:: Problem description ::
Once the images are set aside, write out the rest of the records exactly.

(Source data)

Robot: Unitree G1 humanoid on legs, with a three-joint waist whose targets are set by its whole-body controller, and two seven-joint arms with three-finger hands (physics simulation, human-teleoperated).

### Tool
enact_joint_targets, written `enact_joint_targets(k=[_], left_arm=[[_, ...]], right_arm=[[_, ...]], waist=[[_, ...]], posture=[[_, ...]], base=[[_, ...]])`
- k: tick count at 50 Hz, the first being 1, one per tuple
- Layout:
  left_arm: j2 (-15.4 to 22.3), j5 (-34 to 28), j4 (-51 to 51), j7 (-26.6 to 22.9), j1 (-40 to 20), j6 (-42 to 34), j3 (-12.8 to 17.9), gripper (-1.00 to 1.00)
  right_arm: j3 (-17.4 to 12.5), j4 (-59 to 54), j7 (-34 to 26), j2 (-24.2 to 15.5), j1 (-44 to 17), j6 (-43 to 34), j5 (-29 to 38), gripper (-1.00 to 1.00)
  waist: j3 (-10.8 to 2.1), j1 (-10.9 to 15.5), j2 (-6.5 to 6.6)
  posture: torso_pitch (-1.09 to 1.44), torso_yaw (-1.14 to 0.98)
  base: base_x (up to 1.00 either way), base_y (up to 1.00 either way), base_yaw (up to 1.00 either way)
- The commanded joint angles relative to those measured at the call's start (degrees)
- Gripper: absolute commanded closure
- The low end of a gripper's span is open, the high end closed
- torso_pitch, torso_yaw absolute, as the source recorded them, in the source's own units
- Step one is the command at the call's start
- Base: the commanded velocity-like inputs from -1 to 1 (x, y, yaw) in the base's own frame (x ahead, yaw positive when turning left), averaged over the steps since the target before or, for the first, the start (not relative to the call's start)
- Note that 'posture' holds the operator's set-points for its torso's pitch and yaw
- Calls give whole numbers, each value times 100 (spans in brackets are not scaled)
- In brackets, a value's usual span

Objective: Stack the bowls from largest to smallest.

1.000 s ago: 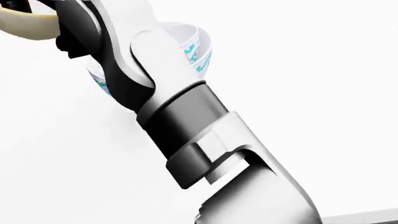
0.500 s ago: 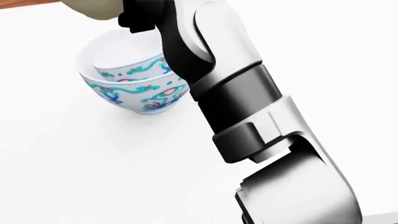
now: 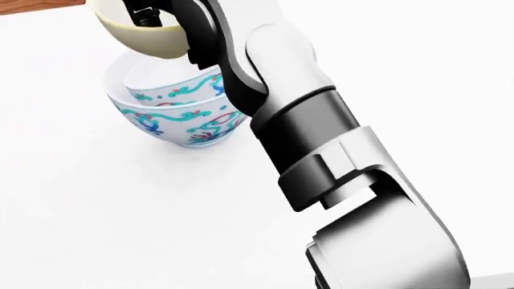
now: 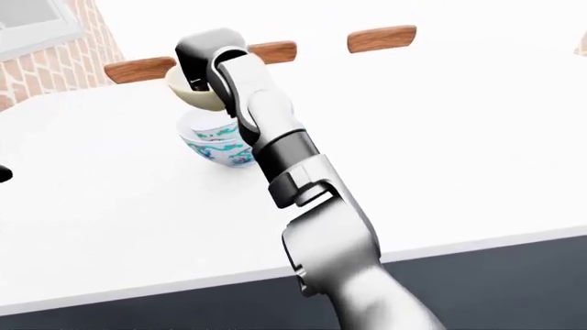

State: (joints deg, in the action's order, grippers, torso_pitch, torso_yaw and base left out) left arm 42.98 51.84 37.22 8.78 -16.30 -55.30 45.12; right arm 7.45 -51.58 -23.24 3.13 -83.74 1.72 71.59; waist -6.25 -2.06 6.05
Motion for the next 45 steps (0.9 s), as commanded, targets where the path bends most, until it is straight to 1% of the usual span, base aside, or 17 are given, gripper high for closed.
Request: enact_joint_targets(k=[1,6,11,15,16,18,19,25,30,31,32,36,44,45], left_arm=[[116,-27,56,2,-98,189,84,-100],[85,-68,36,-78,-3,237,163,-100],[53,-97,24,-84,0,269,128,-100],[42,-44,64,-56,1,238,162,-100],[50,-38,58,-52,-3,233,167,-100],[73,-22,48,-47,-9,227,180,-100],[74,-21,40,-45,-11,231,177,-100],[65,3,60,-12,-4,235,164,-100],[75,5,53,-12,0,247,169,-100],[67,-34,55,-34,25,276,157,-100],[45,-48,49,-46,38,287,152,-100],[28,-88,34,-105,57,303,150,-100],[-6,-177,4,-161,46,328,132,-100],[-18,-192,1,-168,49,333,123,-100]], right_arm=[[-71,206,207,-47,-272,43,79,100],[-56,147,271,-9,-263,40,239,100],[-74,85,283,-22,-239,53,302,100],[-89,82,288,-26,-204,36,325,100],[-95,73,296,-25,-208,31,324,97],[-101,62,305,-33,-228,19,330,84],[-102,60,303,-36,-233,15,332,84],[-102,63,309,-50,-223,8,341,68],[-95,-18,375,-36,-193,16,354,71],[-99,-45,411,-19,-182,6,346,60],[-98,-68,427,-9,-190,-1,343,55],[-99,-182,482,23,-181,-6,306,47],[-82,-283,573,13,-229,11,295,40],[-60,-285,601,29,-204,1,320,37]], waist=[[-116,-2,49],[-119,1,52],[-116,6,49],[-125,17,43],[-127,16,42],[-128,16,41],[-128,17,41],[-129,25,42],[-136,26,43],[-139,26,44],[-141,26,44],[-152,26,49],[-156,31,44],[-156,30,43]], posture=[[-24,0],[-24,0],[-24,0],[-24,0],[-24,0],[-24,0],[-24,0],[-24,0],[-24,0],[-24,0],[-24,0],[-24,0],[-24,0],[-24,0]], base=[[0,0,0],[0,0,0],[0,0,0],[0,0,0],[0,0,0],[0,0,0],[0,0,0],[0,0,0],[0,0,0],[0,0,0],[0,0,0],[0,0,0],[0,0,0],[0,0,0]])
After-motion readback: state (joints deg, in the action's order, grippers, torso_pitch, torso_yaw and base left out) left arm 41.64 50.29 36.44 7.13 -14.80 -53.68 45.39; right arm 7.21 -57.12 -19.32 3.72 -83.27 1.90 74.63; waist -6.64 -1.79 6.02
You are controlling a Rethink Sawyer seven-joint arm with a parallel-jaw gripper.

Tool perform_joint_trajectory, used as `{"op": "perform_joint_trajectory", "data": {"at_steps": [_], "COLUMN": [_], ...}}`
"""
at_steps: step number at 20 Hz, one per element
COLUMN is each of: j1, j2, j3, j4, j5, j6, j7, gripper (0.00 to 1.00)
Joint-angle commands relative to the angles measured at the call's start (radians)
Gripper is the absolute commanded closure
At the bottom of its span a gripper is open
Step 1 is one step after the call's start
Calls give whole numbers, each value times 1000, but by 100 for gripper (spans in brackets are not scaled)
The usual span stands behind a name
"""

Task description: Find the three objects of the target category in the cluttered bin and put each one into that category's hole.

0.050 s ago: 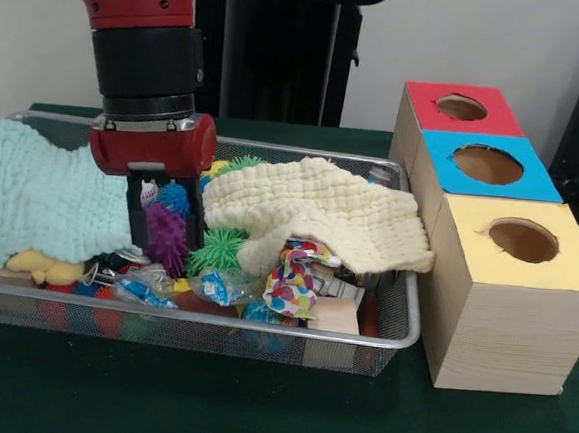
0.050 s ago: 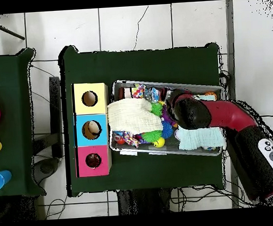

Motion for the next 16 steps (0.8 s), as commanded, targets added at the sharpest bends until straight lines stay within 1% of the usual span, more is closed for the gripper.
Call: {"op": "perform_joint_trajectory", "data": {"at_steps": [1,4,8,10,16], "j1": [18,19,43,49,45], "j2": [17,36,52,66,108], "j3": [-81,-97,-151,-170,-197], "j4": [8,-4,-37,-51,-79], "j5": [-75,-94,-114,-126,-139], "j6": [122,106,113,98,76], "j7": [-97,-90,-62,-57,-54], "gripper": [0,0,0,0,0]}}
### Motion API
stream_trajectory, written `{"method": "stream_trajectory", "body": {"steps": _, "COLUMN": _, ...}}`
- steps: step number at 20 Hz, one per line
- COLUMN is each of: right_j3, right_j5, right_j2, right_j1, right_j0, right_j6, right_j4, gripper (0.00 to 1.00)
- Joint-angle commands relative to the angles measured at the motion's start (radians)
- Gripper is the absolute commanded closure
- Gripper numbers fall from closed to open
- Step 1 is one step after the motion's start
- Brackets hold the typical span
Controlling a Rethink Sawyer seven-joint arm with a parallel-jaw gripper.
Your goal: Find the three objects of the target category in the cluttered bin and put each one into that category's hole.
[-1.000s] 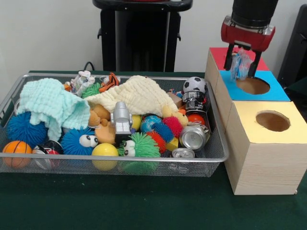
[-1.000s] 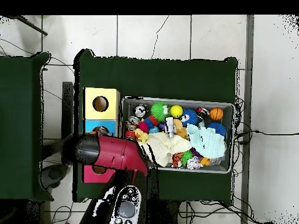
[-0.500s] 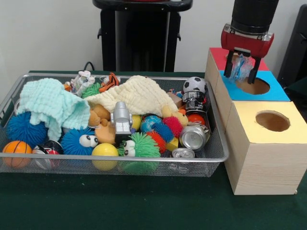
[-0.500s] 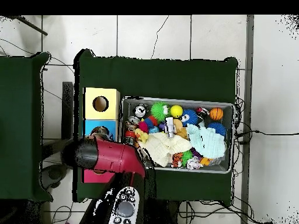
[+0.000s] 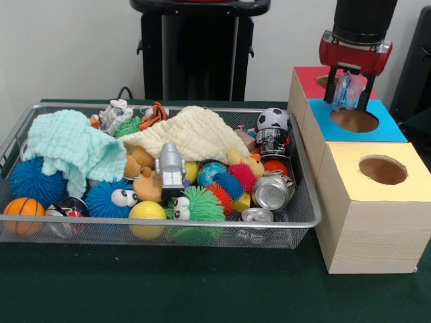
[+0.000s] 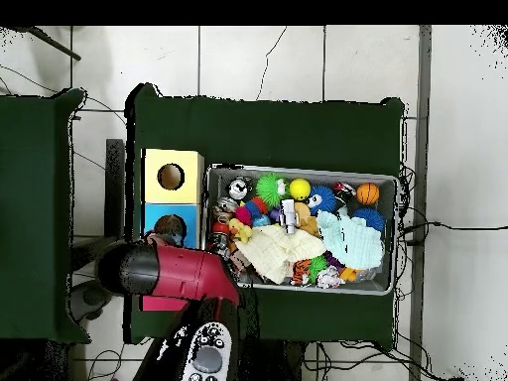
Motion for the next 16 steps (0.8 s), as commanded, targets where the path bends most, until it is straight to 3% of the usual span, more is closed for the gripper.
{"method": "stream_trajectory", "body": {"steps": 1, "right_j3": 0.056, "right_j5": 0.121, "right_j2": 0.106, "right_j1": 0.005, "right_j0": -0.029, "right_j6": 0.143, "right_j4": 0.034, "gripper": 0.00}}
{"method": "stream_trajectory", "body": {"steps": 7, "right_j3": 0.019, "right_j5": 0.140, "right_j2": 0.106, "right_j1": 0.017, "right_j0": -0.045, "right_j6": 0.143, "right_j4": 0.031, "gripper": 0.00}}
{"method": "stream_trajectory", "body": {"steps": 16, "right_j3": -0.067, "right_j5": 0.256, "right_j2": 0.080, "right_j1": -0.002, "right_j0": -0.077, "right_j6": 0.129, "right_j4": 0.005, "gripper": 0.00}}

:: Result of the exercise ::
Robot: Unitree G1 humanoid on legs, with a three-joint waist whose targets are set by its whole-body controller, and two seven-joint arms with three-finger hands (physics simulation, human-teleoperated).

### Tool
enact_joint_targets, written `enact_joint_targets(k=[_], left_arm=[[_, ...]], right_arm=[[_, ...]], waist=[[_, ...]], posture=[[_, ...]], base=[[_, ...]])`
- k: tick count at 50 Hz, the first being 1, one per tuple
- Layout:
  left_arm: j2 (-15.4 to 22.3), j5 (-34 to 28), j4 (-51 to 51), j7 (-26.6 to 22.9), j1 (-40 to 20), j6 (-42 to 34), j3 (-12.8 to 17.9), gripper (-1.00 to 1.00)
  right_arm: j3 (-17.4 to 12.5), j4 (-59 to 54), j7 (-34 to 26), j2 (-24.2 to 15.5), j1 (-44 to 17), j6 (-43 to 34), j5 (-29 to 38), gripper (-1.00 to 1.00)
  waist: j3 (-10.8 to 2.1), j1 (-10.9 to 15.5), j2 (-6.5 to 6.6)
  posture: torso_pitch (-1.09 to 1.44), torso_yaw (-1.14 to 0.98)
  base: base_x (up to 1.00 either way), base_y (up to 1.00 either way), base_yaw (up to 1.00 either way)
- The commanded joint angles relative to those measured at the call's start (degrees)
- Gripper: absolute commanded closure
- The low end of a gripper's span is open, the high end closed
- torso_pitch, torso_yaw absolute, as the source recorded them, in the source's own units
- Step one is the command at the call's start
- Base: the commanded velocity-like inputs from -1 to 1 (x, y, yaw) in the base's own frame (x ahead, yaw positive when turning left), averaged over the steps since the target before or, for the first, the start (not relative to the call's start)
- Note that 'posture' holds the operator's set-points for its torso's pitch and yaw
- Calls give whole numbers, each value times 100 (spans in brackets are not scaled)
- In brackets, a value's usual span

Objective: Stack the bowls from largest to smallest.

1.000 s ago: 
0.500 s ago: 
now: 
now: 

State: (joints deg, in the action's order, grippers, torso_pitch, torso_yaw and base left out) left arm 42.98 51.84 37.22 8.78 -16.30 -55.30 45.12; right arm 7.45 -51.58 -23.24 3.13 -83.74 1.72 71.59; waist -6.25 -2.06 6.05
Motion for the next 45 steps (0.9 s), as commanded, targets where the path bends most, until it is straight to 1% of the usual span, base aside, or 17 are given, gripper high for closed.
Request: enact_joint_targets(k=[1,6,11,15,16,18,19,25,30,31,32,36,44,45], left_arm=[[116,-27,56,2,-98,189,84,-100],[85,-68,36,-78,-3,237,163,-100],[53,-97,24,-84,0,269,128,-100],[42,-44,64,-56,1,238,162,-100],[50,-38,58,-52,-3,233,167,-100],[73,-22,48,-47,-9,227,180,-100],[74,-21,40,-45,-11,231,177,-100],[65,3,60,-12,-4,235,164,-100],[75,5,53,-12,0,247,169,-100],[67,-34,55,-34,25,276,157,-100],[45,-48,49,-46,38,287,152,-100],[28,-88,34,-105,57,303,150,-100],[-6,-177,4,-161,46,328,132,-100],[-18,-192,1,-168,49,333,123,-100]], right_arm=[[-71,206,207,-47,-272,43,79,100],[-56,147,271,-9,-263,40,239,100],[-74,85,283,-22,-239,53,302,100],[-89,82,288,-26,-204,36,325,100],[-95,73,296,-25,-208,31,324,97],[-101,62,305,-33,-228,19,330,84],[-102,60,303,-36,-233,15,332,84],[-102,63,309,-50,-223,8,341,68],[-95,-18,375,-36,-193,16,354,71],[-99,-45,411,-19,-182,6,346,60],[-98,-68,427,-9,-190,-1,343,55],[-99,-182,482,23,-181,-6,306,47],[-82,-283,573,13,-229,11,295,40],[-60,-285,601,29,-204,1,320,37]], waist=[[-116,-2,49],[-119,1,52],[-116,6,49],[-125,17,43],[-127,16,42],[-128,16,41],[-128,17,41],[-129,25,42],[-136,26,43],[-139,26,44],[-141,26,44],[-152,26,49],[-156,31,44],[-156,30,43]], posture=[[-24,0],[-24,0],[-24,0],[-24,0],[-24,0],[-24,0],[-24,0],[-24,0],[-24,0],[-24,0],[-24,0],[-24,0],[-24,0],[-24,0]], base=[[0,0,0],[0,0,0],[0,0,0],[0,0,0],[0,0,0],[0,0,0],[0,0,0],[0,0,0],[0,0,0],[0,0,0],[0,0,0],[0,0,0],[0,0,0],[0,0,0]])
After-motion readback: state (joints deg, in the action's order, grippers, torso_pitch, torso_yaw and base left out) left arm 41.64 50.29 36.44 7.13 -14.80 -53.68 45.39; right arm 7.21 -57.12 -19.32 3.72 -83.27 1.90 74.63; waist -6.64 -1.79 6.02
You are controlling a Rethink Sawyer seven-joint arm with a parallel-jaw gripper.

Tool perform_joint_trajectory, used as `{"op": "perform_joint_trajectory", "data": {"at_steps": [_], "COLUMN": [_], ...}}`
"""
at_steps: step number at 20 Hz, one per element
COLUMN is each of: j1, j2, j3, j4, j5, j6, j7, gripper (0.00 to 1.00)
Joint-angle commands relative to the angles measured at the call's start (radians)
Gripper is the absolute commanded closure
At the bottom of its span a gripper is open
Step 1 is one step after the call's start
Calls give whole numbers, each value times 1000, but by 100 for gripper (spans in brackets are not scaled)
The usual span stands behind a name
"""

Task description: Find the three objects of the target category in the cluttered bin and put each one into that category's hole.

0.050 s ago: 
0.050 s ago: 

Motion for the next 16 steps (0.8 s), as commanded, targets added at the sharpest bends until straight lines stay within 1% of the usual span, more is closed for the gripper.
Call: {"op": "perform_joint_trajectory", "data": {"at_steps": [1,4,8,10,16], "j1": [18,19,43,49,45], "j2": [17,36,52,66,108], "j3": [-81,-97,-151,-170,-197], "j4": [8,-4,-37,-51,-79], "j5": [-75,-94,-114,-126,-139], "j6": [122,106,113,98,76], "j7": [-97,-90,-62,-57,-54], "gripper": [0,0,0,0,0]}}
### Motion API
stream_trajectory, written `{"method": "stream_trajectory", "body": {"steps": _, "COLUMN": _, ...}}`
- steps: step number at 20 Hz, one per line
- COLUMN is each of: right_j3, right_j5, right_j2, right_j1, right_j0, right_j6, right_j4, gripper (0.00 to 1.00)
- Joint-angle commands relative to the angles measured at the motion's start (radians)
- Gripper is the absolute commanded closure
- Gripper numbers fall from closed to open
- Step 1 is one step after the motion's start
- Brackets hold the typical span
Controlling a Rethink Sawyer seven-joint arm with a parallel-jaw gripper.
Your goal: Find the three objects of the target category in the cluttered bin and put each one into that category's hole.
[-1.000s] 
[-1.000s] 
[-0.500s] 
[-0.500s] 
[+0.000s] 
[+0.000s] 
Motion for the next 16 steps (0.8 s), as commanded, targets where the path bends most, until it is straight to 3% of the usual span, more is closed for the gripper.
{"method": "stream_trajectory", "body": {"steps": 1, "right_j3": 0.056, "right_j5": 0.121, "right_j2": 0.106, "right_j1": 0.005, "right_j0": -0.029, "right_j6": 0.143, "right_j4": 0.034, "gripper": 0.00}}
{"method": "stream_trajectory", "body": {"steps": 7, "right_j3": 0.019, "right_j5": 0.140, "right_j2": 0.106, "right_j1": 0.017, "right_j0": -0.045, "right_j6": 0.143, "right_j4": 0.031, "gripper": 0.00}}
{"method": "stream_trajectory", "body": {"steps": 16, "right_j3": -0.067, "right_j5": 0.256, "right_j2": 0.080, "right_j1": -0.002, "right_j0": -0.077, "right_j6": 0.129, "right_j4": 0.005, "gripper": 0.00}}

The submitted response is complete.